=== Work task ===
Find each line of the entries with the string "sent", please, and copy it.

=== Data for review ===
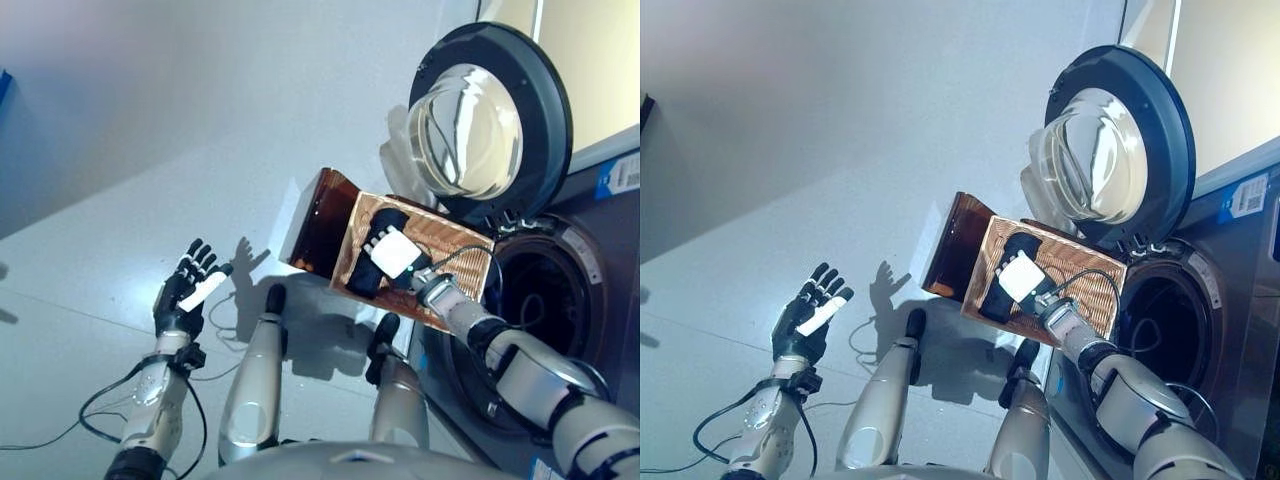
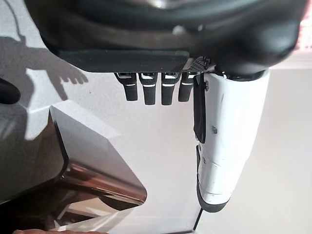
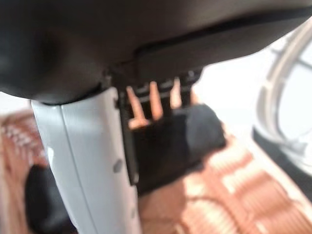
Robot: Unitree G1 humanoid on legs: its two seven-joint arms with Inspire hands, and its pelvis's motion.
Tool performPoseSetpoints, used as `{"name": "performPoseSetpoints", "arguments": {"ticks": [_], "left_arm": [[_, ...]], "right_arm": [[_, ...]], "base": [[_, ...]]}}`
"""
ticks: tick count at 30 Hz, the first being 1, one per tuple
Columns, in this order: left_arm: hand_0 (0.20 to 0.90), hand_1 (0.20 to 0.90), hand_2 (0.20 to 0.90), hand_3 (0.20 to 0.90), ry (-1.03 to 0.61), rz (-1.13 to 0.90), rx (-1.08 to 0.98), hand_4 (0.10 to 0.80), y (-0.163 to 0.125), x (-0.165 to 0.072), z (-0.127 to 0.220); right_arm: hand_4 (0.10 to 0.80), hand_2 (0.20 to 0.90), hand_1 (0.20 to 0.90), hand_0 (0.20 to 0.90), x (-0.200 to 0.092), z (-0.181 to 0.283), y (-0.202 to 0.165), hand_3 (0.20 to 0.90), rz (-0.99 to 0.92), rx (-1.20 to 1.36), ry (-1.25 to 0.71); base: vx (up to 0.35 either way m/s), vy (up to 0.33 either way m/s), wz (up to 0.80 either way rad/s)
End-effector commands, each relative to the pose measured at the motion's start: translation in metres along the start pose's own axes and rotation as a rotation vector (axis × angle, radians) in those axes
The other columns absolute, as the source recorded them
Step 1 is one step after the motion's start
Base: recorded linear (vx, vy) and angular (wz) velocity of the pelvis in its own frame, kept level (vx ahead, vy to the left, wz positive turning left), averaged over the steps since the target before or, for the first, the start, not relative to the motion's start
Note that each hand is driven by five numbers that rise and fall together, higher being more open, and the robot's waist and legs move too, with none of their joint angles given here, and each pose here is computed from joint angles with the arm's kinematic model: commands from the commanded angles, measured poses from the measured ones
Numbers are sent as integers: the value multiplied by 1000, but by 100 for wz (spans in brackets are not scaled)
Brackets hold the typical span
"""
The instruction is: Pick up the clothes and place them into the washing machine
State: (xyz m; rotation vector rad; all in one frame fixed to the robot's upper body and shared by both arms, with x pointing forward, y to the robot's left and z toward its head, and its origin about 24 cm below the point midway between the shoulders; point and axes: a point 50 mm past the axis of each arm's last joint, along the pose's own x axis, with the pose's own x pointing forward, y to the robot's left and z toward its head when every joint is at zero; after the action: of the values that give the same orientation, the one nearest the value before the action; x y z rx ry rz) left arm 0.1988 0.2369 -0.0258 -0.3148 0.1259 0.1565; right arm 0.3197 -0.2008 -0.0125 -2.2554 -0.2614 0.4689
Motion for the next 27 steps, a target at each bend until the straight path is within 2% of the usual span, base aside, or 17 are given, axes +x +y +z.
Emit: {"name": "performPoseSetpoints", "arguments": {"ticks": [1, 11, 27], "left_arm": [[900, 900, 900, 900, -132, -47, 62, 800, 6, -6, 31], [900, 900, 900, 900, -138, -69, 77, 800, 4, -4, 35], [900, 900, 900, 900, -150, -74, 59, 800, 5, -10, 38]], "right_arm": [[800, 900, 900, 900, 9, -25, -23, 900, -139, -42, 71], [800, 900, 900, 900, 9, -29, -27, 900, -164, -58, 60], [800, 900, 900, 900, -1, -31, -7, 900, -83, -35, 101]], "base": [[0, 0, 0], [-1, -6, 0], [-3, -3, 6]]}}
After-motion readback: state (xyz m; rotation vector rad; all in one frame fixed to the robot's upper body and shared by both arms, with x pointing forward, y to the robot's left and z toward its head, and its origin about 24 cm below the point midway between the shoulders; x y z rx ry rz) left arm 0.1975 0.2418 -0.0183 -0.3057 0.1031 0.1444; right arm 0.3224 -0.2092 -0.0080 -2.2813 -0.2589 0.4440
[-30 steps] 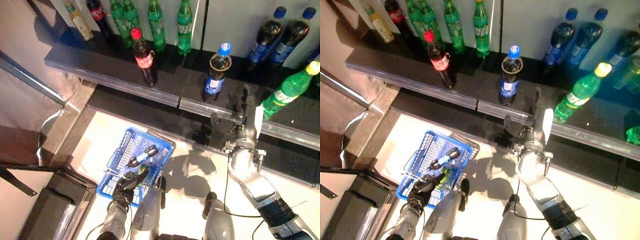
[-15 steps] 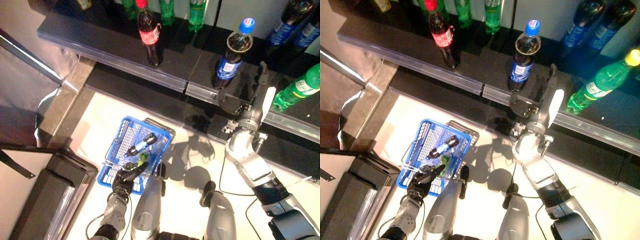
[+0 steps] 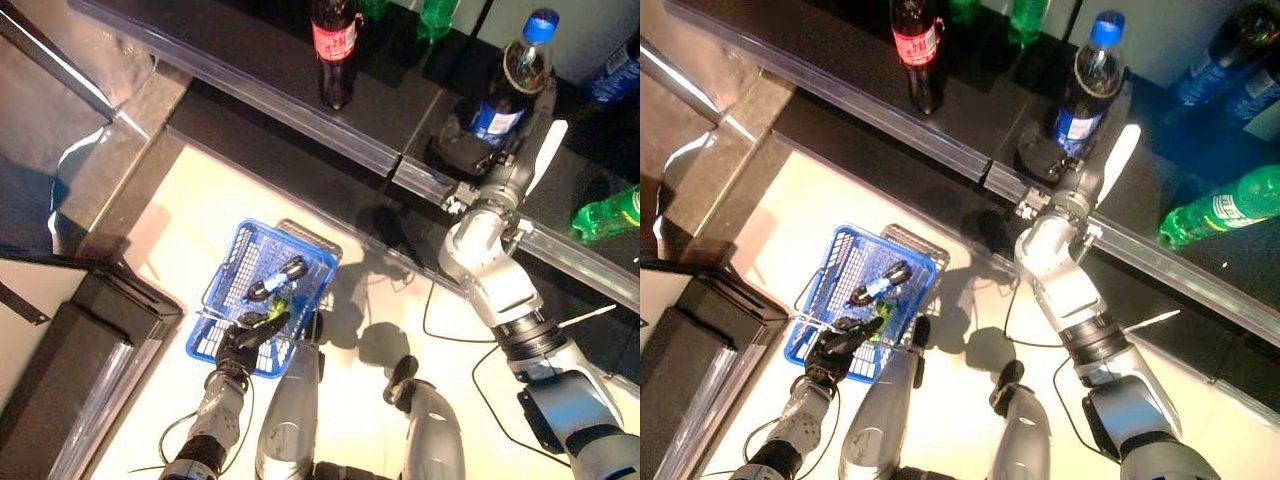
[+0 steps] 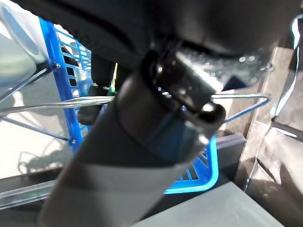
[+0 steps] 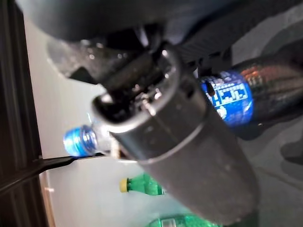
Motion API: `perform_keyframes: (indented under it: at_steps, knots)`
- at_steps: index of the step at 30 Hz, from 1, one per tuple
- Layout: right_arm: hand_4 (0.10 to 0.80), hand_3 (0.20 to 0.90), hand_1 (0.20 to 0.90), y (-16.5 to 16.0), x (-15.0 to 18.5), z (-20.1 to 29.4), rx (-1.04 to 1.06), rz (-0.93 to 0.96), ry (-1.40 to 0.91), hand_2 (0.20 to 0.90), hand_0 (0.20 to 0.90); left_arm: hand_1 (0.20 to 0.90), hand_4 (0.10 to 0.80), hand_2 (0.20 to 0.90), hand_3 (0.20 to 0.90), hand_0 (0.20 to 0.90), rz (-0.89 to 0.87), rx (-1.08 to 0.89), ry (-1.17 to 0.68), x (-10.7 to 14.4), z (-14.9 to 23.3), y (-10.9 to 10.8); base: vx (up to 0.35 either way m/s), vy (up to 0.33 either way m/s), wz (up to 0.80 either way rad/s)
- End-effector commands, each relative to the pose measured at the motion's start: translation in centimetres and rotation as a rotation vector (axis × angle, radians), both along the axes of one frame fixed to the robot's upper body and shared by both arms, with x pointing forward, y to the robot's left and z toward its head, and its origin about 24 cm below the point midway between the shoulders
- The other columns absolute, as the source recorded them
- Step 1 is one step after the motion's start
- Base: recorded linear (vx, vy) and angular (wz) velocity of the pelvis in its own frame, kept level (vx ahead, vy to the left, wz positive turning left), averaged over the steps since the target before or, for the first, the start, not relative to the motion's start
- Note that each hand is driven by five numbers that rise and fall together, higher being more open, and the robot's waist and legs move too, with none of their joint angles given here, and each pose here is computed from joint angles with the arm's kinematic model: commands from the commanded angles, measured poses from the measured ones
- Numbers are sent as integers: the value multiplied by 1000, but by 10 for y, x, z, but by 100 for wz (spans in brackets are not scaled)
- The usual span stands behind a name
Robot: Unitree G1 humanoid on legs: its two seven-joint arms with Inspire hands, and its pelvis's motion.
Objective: Pick up the drink and place into the basket.
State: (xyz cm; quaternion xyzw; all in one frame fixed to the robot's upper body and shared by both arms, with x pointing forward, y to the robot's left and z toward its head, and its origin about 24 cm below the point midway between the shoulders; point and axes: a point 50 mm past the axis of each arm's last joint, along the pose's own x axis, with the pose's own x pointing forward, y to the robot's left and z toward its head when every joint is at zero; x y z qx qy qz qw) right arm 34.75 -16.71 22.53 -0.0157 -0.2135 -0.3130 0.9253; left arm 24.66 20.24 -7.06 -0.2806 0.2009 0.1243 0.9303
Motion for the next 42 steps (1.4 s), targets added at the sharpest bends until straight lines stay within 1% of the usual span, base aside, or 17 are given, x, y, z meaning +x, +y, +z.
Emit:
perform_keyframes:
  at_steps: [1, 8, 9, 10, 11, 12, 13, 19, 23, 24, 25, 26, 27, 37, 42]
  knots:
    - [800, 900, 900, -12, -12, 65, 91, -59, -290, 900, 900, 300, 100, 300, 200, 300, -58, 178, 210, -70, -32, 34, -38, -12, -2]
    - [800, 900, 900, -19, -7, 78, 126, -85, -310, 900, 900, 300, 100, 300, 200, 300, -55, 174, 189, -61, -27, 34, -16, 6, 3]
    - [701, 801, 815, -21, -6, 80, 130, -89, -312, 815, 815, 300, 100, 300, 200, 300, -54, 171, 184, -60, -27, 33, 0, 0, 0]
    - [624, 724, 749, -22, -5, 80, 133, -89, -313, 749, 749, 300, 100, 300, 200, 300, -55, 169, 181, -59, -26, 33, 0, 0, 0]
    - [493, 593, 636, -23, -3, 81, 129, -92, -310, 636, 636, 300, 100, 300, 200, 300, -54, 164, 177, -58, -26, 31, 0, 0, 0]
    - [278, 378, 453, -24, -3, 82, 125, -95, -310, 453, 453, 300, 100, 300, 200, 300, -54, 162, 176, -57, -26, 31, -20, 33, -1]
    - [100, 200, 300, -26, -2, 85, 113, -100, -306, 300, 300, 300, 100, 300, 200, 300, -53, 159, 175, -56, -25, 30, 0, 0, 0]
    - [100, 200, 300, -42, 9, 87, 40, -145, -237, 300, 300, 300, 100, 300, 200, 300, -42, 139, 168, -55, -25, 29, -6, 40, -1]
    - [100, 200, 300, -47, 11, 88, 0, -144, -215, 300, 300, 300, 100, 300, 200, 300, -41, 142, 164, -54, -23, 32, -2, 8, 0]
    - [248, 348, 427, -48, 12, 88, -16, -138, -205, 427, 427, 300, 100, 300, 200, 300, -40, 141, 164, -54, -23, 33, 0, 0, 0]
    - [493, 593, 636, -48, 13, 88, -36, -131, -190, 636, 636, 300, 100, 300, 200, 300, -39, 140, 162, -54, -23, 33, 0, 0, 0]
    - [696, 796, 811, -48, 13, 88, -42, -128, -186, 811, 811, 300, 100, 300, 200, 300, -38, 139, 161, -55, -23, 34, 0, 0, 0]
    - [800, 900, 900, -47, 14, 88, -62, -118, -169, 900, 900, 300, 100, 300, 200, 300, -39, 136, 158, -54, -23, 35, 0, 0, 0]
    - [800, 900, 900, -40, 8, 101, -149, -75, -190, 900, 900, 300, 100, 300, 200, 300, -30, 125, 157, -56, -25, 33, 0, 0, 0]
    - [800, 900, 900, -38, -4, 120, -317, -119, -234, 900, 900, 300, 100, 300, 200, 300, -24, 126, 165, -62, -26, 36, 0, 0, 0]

=== Answer to the exercise ===
Numbers are sent as integers: the value multiplied by 1000, but by 100 for wz (spans in brackets are not scaled)
- Numbers are sent as integers: the value multiplied by 1000, but by 10 for y, x, z, but by 100 for wz (spans in brackets are not scaled)

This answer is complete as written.